Thursday, September 29, 2016

Flat soda

Diet recommendations for dealing with nausea and vomiting often include flat (i.e., no longer fizzy) carbonated beverages (, or "soda pop" as I call it as a compromise between my western states heritage and my current, more central location (see

Why is it less problematic to drink the soda pop after the bubbles have all gone away? I was surprised to see that carbonated beverages do not slow down gastric emptying. What they do is alter the location of the stomach contents a bit:

 1997 Jan;42(1):34-9.
Effect of carbonated water on gastric emptying and intragastric meal distribution.
Carbonated water has long been advocated to relieve dyspeptic symptoms, suggesting that it may alter gastric motility via gastric distension. This study aimed to determine the effect of carbonated water on gastric emptying of a radiolabeled mixed meal in eight healthy volunteers. Meal emptying and its distribution within the stomach were assessed with carbonated and still water in a crossover study. Emptying of both solid and liquid, including the duration of the lag phase, was identical for both drinks.
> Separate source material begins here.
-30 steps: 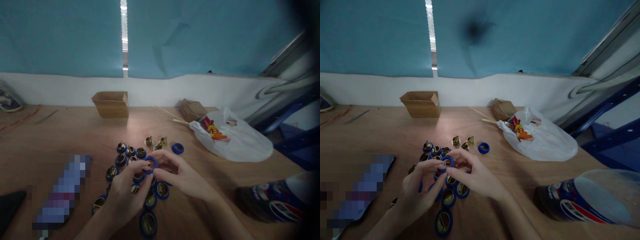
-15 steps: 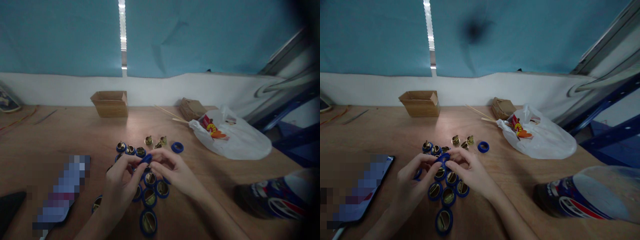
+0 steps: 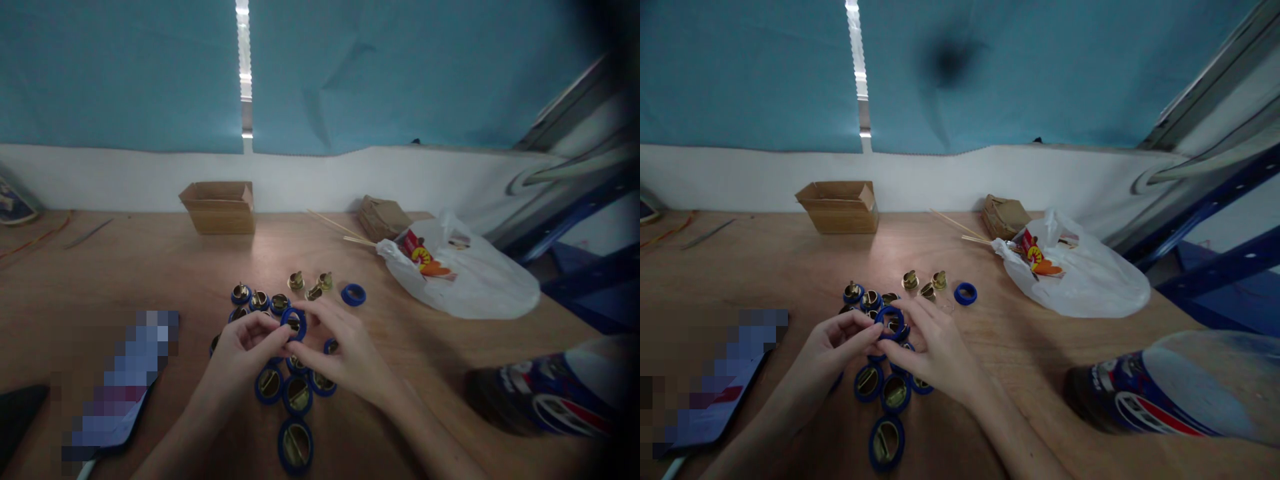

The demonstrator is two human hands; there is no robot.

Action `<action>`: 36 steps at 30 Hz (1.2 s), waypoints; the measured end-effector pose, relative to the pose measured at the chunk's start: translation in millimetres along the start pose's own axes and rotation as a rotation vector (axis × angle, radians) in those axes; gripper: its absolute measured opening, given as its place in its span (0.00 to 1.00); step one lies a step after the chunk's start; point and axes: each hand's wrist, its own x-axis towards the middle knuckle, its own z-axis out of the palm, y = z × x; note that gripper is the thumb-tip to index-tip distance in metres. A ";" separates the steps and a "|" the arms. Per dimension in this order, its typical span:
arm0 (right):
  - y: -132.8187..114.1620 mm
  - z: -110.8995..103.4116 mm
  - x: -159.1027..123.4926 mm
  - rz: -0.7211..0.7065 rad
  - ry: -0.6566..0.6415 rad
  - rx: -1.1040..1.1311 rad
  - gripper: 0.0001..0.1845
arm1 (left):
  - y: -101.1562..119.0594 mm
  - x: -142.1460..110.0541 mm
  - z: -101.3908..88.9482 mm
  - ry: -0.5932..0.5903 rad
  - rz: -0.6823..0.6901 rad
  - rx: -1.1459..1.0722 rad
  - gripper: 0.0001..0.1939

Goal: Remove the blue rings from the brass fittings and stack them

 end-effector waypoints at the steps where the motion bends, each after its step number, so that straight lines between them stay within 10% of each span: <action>1: -0.5 -0.6 0.7 -0.013 -0.002 -0.016 0.19 | -1.1 0.1 0.8 -0.007 0.015 0.001 0.12; 9: 43.0 -36.4 5.9 0.292 0.357 -0.425 0.15 | -11.1 -9.1 9.5 0.034 0.355 0.476 0.06; 15: 80.6 -58.0 -3.9 0.467 0.189 -0.712 0.14 | -18.2 -12.8 10.3 -0.021 0.508 0.802 0.08; 26: 70.6 -43.8 -2.5 0.456 0.055 -0.773 0.10 | -26.2 -8.7 8.5 0.056 0.546 0.975 0.08; 36: 66.6 -40.8 -1.1 0.392 0.192 -0.768 0.14 | -32.2 -4.1 5.8 0.146 0.561 1.067 0.11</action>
However, the proximal stomach contained a greater proportion of solids (74 +/- 7% vs 56 +/- 8%, P < 0.05) and liquids (43 +/- 5% vs 27 +/- 4%, P < 0.05) with carbonated water as opposed to still water. Retention of the meal within the proximal stomach ended with the lag phase and was likely related to proximal distension. In conclusion, carbonated water did not alter overall gastric emptying but profoundly modified intragastric distribution of the meal.

The proximal stomach is the part of the stomach that is closer to the lower esophageal sphincter, which is where acid reflux from the stomach occurs. If carbonated water causes the proximal stomach to contain more food and liquid than usual, that seems like it would contribute to acid reflux. I'll have to look more into it in the future.

In the meantime, when in (nauseated) doubt, set it out. The soda pop, that is.